[Given entries]

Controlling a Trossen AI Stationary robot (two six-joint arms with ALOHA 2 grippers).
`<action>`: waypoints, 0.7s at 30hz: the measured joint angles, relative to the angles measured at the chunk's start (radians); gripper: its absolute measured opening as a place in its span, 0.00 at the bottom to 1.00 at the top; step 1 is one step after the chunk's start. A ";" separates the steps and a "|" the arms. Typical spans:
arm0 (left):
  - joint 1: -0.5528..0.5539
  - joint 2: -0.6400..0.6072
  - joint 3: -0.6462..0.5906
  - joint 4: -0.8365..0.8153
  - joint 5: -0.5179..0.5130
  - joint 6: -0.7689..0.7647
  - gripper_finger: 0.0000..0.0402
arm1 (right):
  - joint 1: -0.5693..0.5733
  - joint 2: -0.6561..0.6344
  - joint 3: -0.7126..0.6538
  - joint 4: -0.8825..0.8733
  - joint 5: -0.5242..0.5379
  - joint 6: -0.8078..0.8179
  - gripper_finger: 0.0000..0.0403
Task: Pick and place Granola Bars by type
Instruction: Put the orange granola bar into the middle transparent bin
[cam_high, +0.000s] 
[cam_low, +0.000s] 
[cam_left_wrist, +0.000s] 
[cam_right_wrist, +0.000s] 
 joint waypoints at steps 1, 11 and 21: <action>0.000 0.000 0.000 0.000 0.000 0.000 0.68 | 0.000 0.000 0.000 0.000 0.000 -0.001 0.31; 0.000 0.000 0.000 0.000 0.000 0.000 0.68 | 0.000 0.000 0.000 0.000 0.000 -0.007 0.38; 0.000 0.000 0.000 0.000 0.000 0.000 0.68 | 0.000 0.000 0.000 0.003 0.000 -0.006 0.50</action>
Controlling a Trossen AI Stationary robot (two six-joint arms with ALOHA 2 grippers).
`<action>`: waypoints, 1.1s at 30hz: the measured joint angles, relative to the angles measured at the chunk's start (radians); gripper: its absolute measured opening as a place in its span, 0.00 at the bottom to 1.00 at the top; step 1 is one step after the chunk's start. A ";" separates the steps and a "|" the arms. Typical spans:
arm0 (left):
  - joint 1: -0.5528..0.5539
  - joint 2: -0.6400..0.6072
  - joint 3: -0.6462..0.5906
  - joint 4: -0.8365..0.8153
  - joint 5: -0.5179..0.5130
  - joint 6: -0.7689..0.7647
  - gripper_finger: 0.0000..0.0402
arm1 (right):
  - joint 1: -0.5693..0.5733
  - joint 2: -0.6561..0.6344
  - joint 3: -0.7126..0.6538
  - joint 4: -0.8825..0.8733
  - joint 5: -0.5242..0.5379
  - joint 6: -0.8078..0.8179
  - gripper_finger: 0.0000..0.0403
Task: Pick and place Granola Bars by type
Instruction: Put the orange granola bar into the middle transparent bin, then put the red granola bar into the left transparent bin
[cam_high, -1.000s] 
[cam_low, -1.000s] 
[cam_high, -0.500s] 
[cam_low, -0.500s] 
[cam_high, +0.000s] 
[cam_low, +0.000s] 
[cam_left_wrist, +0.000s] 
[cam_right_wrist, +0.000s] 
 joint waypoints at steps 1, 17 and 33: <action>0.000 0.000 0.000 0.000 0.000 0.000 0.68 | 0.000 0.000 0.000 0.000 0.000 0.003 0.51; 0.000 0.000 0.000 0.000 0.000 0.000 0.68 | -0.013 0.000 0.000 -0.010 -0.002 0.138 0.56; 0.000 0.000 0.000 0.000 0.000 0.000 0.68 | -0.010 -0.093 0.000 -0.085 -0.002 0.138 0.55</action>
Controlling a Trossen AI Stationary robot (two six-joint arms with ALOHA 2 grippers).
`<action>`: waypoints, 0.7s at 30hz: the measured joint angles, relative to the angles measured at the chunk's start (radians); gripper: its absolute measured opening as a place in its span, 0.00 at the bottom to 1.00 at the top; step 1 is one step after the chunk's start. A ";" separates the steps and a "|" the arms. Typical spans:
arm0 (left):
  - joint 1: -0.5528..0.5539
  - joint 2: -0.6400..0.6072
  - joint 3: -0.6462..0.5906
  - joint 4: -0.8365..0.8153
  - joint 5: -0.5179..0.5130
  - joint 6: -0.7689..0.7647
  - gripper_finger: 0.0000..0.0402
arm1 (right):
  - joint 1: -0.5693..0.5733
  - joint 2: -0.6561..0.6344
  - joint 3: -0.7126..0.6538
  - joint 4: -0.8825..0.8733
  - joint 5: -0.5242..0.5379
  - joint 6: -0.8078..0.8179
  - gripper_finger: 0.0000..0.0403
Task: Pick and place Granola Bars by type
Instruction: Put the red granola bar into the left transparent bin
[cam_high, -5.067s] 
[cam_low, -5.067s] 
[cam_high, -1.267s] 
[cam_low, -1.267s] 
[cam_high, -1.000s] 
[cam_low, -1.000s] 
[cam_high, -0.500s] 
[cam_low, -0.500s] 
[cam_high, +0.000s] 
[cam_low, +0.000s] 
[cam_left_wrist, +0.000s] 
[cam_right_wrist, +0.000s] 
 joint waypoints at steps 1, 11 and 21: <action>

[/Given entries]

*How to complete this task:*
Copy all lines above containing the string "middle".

*Task result:*
Instruction: Put the orange granola bar into the middle transparent bin
Instruction: Put the orange granola bar into the middle transparent bin, then put the red granola bar into the left transparent bin

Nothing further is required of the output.